2. MOBO Model for Optimization

We optimized the standard cell performance using the MOBO model, which efficiently balances multiple performance metrics with high prediction accuracy using a small number of samples. By leveraging a Gaussian process-based probabilistic model and an acquisition function, MOBO selects informative accelerate convergence. It effectively predicts the Pareto frontier and iteratively refines designs.

The MOBO model uses a Gaussian process regression (GPR) model ^[38]. The GPR model represents the relationship between the standard cell structure parameters and performance, considering the uncertainty of the objective function expressed by the variance of the new predicted data. Furthermore, it models the uncertainty between the initial training dataset and the currently explored dataset, and after selecting new samples, it identifies the standard cell structure that maximizes the hypervolume using the acquisition function. Finally, the constraint function is applied to filter out the optimal standard cell structures that do not satisfy the 1:1 rise and fall delay ratio. The algorithm uses the parallel noise-expected hypervolume improvement (qNEHVI) acquisition function of the Botorch package for parallel processing of MOBO to determine the next candidate ^[39]. The output corresponding to the explored input points is interpreted by the ANN objective function model. As a result, the input-output design space is updated by the GPR model. This process is repeated for the defined 80 optimization iterations. The function selects the next data point whose hypervolume is significantly improved compared to the reference point in the MOBO process. Here, the hypervolume is used as a performance metric for Bayesian optimization, which allows for a wider exploration of the objective function space ^[38].

IV. RESULTS AND DISCUSSIONS

1. Standard Cell Results

We compared the performance of standard cells optimized using the Sobol sampling method with that optimized using the MOBO model. Conventional performance optimization methods, based on different design rules and layer structures, are excluded from comparison ^[14, ^40]. Fig. 9 shows the hypervolume for the acquisition function, indicating that the optimization process converges sufficiently after 80 iterations. Fig. 10 shows the change in the optimal values explored within the design space as the number of simulation samples increases. A larger number of samples is needed to explore the optimal values. However, as the number of samples increases beyond 1024, the optimal point almost converges. Therefore, we set the optimal number of simulation samples to 1024 using the Sobol sampling method.
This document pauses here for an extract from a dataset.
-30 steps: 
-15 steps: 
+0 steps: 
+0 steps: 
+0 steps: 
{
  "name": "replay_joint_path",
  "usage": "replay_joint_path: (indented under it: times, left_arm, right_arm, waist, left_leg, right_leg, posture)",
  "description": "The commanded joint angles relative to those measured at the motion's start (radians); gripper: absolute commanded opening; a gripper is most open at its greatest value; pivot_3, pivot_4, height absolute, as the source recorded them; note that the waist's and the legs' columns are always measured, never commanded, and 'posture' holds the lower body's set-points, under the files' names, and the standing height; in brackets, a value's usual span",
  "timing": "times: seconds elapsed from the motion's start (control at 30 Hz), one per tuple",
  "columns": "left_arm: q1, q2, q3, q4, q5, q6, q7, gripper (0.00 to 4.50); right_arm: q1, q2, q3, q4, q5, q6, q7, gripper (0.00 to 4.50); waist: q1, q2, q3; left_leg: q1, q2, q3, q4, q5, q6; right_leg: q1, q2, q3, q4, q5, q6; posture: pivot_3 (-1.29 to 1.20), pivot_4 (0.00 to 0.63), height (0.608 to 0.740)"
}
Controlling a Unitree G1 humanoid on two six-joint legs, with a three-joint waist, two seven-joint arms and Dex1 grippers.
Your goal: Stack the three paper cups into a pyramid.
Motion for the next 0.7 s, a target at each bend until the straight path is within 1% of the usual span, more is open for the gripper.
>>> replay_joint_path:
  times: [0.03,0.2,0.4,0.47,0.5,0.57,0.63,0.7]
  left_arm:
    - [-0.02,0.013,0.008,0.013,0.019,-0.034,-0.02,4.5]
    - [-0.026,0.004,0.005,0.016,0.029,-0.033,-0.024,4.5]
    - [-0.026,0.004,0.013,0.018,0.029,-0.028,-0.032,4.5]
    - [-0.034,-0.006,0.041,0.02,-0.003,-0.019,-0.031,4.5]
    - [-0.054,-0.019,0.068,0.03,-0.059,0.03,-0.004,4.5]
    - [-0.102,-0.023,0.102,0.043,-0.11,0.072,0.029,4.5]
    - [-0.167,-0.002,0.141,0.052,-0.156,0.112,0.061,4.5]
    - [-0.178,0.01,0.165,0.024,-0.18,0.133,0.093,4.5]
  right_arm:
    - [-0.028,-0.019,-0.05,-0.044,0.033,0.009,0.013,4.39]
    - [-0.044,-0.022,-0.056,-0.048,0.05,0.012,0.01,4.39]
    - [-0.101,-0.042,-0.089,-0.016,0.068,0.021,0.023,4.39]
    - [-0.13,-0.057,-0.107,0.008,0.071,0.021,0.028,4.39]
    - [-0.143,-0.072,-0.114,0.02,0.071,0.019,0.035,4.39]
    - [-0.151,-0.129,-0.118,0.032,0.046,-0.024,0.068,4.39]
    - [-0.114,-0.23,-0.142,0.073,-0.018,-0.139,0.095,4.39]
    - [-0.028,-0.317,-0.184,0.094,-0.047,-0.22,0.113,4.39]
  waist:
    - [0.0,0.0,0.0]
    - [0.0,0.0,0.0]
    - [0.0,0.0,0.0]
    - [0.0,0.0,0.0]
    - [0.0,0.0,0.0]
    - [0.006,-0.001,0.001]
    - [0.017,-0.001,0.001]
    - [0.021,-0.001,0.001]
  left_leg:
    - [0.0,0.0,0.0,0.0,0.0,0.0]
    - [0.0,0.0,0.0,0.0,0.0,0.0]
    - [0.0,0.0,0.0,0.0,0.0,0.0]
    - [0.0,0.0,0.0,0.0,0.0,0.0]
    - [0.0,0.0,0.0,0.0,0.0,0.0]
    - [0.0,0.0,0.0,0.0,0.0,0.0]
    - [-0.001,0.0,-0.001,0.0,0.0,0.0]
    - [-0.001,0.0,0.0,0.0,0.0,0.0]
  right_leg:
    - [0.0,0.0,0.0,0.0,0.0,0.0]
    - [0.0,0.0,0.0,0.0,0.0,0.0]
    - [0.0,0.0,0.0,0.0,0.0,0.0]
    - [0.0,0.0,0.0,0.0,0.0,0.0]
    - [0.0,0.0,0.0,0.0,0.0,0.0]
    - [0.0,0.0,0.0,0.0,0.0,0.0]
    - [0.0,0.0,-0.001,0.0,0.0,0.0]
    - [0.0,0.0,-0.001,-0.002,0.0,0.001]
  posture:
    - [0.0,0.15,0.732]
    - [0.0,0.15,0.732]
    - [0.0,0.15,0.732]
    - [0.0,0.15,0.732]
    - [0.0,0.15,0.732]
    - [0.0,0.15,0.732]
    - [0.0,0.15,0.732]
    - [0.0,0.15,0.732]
The constraint was set to ensure a rise and fall delay ratio of 1:1. Data that did not satisfy the constraint were excluded from the candidate group for the MOBO process iterations.

Fig. 9. Hypervolume evolution of the MOBO acquisition function for (a) high performance and (b) low power applications.

Fig. 10. Optimal values according to the number of simulation samples: (a) Propagation delay and (b) total power.

Fig. 11 shows the distribution of optimal points satisfying the constraints for each design objective of NAND obtained using Sobol sampling-based simulation and the MOBO model. While the simulation-based approach required 1024 samples to reach optimal solutions, the MOBO model achieved better results with only 135 samples. As a result, MOBO identified 6, 4, 5, 2, 4, and 2 additional valid design points within the optimal space for INV HP/LP, NAND HP/LP, and NOR HP/LP, respectively. Tables 5 and 6 show the optimal structural parameters, performance, and required sample numbers. First, the structures optimized by the proposed MOBO framework generally exhibit smaller $W_{sheet}$ and appropriately adjusted P/N spacing compared with the simulation-based optimal structural parameters, while the required drive strength tends to be compensated by adjusting $NF$. For example, in the HP INV case, the PMOS and NMOS $W_{sheet}$ values are reduced from 30/30 nm to 20/20 nm, and the P/N spacing is increased from 41 nm to 76 nm, whereas the NMOS $NF$ is increased from 3 to 4. This configuration reduces the gate, diffusion, and junction capacitances at the P/N boundary by increasing the P/N spacing, while maintaining sufficient drive current through the increased $NF$, thereby reducing the propagation delay of the HP INV by approximately 23.2%. In the LP application, the proposed MOBO framework mainly selects structures that minimize power by shrinking the $W_{sheet}$ of transistors connected in series in NAND/NOR cells to suppress diffusion capacitance at internal nodes, and by adjusting the P/N spacing. As a result, it achieves up to 10.3% reduction in power for the LP NAND case compared with the simulation-based optimal structural parameters.

Fig. 11. Comparison of optimized NAND cell performance: (a) high performance mode and (b) low power applications.

Table 5. Comparison of optimal structural parameters obtained from simulation-based and MOBO-based optimization.

		Optimal structural parameters [nm]
		PMOS $W_{sheet}$		PMOS $NF$		NMOS $W_{sheet}$		NMOS $NF$		P/N spacing
		HP	LP	HP	LP	HP	LP	HP	LP	HP	LP
INV	Sim.	30	40	4	1	30	30	3	1	41	32
INV	MOBO	20	26	4	1	20	34	4	1	76	52
NAND	Sim.	30	30	4	2	20	30	3	2	62	62
NAND	MOBO	26	26	3	2	20	20	4	2	70	58
NOR	Sim.	20	25	4	3	25	25	2	1	72	62
NOR	MOBO	20	20.5	4	2	23.5	20.5	2	1	52	52

Table 6. Performance comparison of optimal structures obtained using simulation-based and MOBO-based optimization.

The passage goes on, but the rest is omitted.